Scott McKinnell considers this important question.

A famous Corsican general come Emperor once said that the best way to keep a promise was not to make it in the first place.

An indemnity at its most basic level is a promise - a form of protection or security against damage or loss sustained where one party promises to cover another party's losses if a triggering event occurs.

Indemnities are widespread in the construction industry, occur in many of the standard forms that are used, crop up in many of the amendments to them and are often given without the parties to a contract necessarily appreciating what they are promising or letting themselves in for should anything go wrong, particularly when a party may be pushing out all the stops to win work and make its prices and tender as competitive as possible.

An indemnity is a promise to pay. Let's take Alain (A) and Bertrand (B) as examples.

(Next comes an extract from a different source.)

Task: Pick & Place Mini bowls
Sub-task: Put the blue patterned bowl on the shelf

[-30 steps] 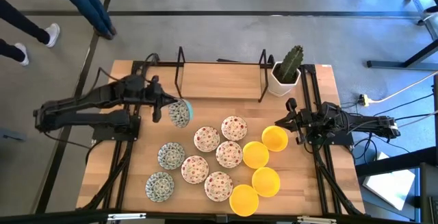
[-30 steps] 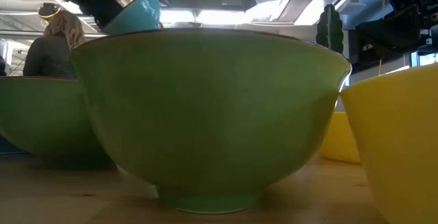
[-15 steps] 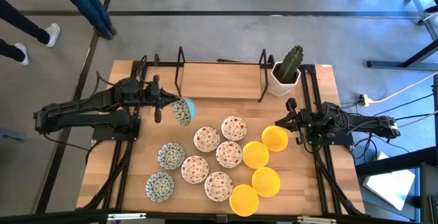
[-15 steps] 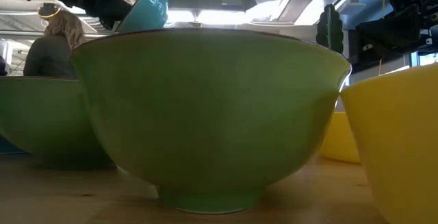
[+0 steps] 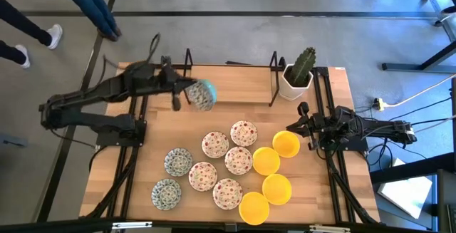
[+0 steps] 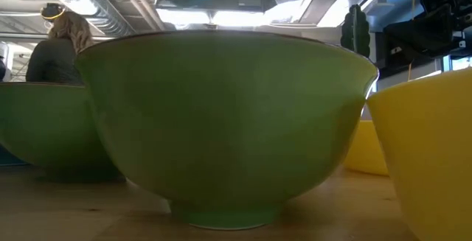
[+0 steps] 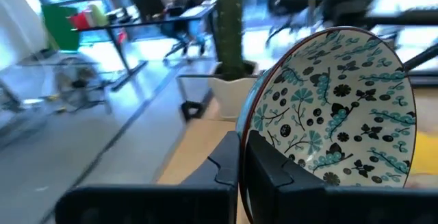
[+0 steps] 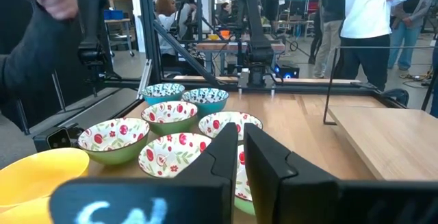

So long as the wording allows, if B agrees to indemnify A against a certain event then A's claim against B will be a debt claim as opposed to a breach of contract. Practically what this means is that A's recovery for losses caused by any future works may not be limited by the rules of remoteness of damage and mitigation of loss as a normal claim for breach of contract would be. A may be entitled to all losses arising from the damage caused and not just those that were reasonably foreseeable.

B's liability under an indemnity may also be open-ended. Unless expressly limited A can make a claim under the indemnity whenever the future damage occurs, be it 5, 10 or 50 years after the indemnity was signed. This is because the cause of action under an...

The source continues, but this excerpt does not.